Следует также заметить: писатель направляет мысль не по православному пути освоения Истины, но уповая на неопределённый "регламент природы". А это уже поворот вспять. Ибо никуда не уйти от вопроса: какой природе призван покориться человек? Да ведь в земном мире природа, повреждённая грехом. Следование её законам неизбежно приведёт к гибели.
4
Виктор Николаев
На самом исходе века и тысячелетия появился роман Виктора Николаева "Живый в помощи" — страшное свидетельство об афганской войне. Оказалось, человек может быть поставлен в такие условия, что готов лишиться в себе и всего человеческого. У Астафьева его воины, даже в слабостях своих и мерзостях, — всё же люди. И враги, немцы, тоже люди, по-человечески понятные, нередко и нравственно привлекательные. Здесь же, у Николаева грозит близость звериного в человеке.
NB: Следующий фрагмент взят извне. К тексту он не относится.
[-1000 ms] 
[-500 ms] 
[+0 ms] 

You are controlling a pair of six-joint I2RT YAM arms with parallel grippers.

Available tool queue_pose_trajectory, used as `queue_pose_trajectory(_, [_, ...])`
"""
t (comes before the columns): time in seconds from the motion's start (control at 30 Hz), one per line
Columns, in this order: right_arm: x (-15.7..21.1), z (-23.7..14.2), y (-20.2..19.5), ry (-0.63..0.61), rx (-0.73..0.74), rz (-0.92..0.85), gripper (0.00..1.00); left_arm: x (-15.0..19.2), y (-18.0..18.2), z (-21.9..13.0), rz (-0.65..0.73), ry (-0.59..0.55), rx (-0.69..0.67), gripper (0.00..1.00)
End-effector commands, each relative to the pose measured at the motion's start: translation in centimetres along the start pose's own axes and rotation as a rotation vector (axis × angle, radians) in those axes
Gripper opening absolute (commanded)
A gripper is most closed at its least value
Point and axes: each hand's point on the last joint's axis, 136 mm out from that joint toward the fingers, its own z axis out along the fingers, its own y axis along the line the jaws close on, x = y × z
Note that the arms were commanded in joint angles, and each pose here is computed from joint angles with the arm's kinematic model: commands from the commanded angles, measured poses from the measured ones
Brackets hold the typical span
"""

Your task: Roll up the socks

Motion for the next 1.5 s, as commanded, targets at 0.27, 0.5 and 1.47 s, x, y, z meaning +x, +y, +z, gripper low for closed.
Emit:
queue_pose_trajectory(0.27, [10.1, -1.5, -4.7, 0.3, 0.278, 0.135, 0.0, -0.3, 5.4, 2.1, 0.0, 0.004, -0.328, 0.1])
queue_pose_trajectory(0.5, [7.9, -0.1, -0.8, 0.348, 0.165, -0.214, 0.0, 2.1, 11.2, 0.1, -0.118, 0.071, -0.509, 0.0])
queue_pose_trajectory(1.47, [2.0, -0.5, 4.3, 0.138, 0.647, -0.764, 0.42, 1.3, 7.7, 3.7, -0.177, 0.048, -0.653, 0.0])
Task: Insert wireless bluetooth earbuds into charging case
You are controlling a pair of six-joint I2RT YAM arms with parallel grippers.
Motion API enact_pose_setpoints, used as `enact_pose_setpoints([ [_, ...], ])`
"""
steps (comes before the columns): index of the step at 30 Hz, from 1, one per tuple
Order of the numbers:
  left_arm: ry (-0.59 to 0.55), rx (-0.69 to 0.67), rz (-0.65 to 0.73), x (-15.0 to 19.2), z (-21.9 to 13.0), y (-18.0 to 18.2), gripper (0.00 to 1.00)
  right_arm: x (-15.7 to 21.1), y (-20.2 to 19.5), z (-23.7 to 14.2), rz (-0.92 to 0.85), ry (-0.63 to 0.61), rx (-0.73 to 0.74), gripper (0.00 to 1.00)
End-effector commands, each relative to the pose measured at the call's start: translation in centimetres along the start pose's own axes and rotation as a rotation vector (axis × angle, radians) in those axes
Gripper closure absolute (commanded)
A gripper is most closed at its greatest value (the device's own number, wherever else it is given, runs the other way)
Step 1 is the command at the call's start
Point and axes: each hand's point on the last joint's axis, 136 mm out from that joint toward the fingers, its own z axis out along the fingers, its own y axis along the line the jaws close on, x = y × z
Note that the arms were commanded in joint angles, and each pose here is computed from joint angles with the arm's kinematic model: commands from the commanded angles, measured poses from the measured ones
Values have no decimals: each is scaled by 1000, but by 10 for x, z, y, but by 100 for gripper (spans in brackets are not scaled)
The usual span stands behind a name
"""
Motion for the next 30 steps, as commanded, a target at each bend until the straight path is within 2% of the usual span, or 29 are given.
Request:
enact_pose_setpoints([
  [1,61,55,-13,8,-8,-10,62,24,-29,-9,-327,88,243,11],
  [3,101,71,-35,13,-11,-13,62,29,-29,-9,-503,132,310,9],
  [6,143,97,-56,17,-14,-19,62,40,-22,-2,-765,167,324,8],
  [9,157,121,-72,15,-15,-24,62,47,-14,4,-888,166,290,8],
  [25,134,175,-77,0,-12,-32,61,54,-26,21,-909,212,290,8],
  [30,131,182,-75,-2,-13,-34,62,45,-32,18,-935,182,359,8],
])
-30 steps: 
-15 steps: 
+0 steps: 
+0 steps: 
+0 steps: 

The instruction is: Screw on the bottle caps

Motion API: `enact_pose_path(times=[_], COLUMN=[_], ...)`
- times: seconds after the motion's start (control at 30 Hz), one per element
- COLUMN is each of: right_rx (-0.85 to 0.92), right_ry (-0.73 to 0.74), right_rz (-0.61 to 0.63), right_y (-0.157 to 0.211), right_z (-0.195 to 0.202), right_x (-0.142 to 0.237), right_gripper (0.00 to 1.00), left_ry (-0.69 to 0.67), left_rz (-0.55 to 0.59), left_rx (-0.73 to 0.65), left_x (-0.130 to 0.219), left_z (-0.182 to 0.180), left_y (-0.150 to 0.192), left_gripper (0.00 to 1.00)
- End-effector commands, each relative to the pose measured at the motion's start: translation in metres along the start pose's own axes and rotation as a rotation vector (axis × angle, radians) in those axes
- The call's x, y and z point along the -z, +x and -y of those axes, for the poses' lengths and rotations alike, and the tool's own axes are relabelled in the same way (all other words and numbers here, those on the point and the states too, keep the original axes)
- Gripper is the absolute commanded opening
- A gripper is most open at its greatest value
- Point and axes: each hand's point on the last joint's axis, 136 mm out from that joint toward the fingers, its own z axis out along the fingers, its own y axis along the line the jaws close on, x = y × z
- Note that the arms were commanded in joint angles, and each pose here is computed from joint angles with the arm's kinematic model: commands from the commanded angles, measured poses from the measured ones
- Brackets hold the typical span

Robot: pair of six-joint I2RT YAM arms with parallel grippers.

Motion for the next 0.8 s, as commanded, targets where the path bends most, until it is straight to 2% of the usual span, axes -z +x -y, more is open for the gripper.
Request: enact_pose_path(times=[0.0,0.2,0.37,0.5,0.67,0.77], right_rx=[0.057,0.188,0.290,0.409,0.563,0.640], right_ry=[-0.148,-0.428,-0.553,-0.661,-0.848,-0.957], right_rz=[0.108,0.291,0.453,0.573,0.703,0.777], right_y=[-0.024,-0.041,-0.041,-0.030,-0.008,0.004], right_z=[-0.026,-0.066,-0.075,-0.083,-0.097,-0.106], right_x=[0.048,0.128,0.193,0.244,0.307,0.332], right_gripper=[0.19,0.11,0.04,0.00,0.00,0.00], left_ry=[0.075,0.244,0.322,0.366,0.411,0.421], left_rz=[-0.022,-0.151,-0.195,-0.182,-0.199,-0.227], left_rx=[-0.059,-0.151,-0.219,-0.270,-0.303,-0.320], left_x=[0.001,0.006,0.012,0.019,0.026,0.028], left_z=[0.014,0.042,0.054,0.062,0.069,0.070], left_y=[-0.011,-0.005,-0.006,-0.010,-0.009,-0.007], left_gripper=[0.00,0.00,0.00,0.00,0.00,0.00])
Что спасёт, что охранит человека?
Само название романа — ответ. Девяностый псалом, читаемый православными христианами во время бедствия и нападения врагов, — вот ответ.
Роман Виктора Николаева — живое свидетельство очевидца. Недаром имя главного героя не укрывает его единства с автором.
Роман "Живый в помощи" — о войне, жестокой и ненужной. Но это и роман о молитве, о молитвенной помощи человеку в смертельных испытаниях. Весь текст романа перемежается молитвенными текстами, они сами становятся событиями этого произведения.
Воспоминание о давней детской молитве, вызванное свидетельством глубокой веры умирающего солдата, преображает само миро-сознание в душе главного героя, к тому моменту ещё и неверующего как будто, — и это становится рубежным моментом в его судьбе.
Впервые в военной прозе, столь обильной в нашей литературе, Николаев сказал слово не просто о русском солдате, но — о православном воине. Кажется, проще ведь было сказать о том, отображая великую освободительную отечественную войну, но то ли не посмели, то ли не разглядели того ни В. Быков, ни В. Астафьев, ни тем более М. Шолохов, К. Симонов или Ю. Бондарев. И вот теперь, рассказывая о войне непопулярной и чуждой нашему народу, нужной лишь отравленным партийной идеологией, только теперь прозвучало слово о тех, кто нёс в себе веру вопреки всему.
Доказано, что все непроизвольные поминания имени Божьего, которые вдруг прорываются у смотрящих в глаза смерти, не есть пустой звук, но свидетельство о таящемся в глубинах души, ею, быть может, несознаваемом даже.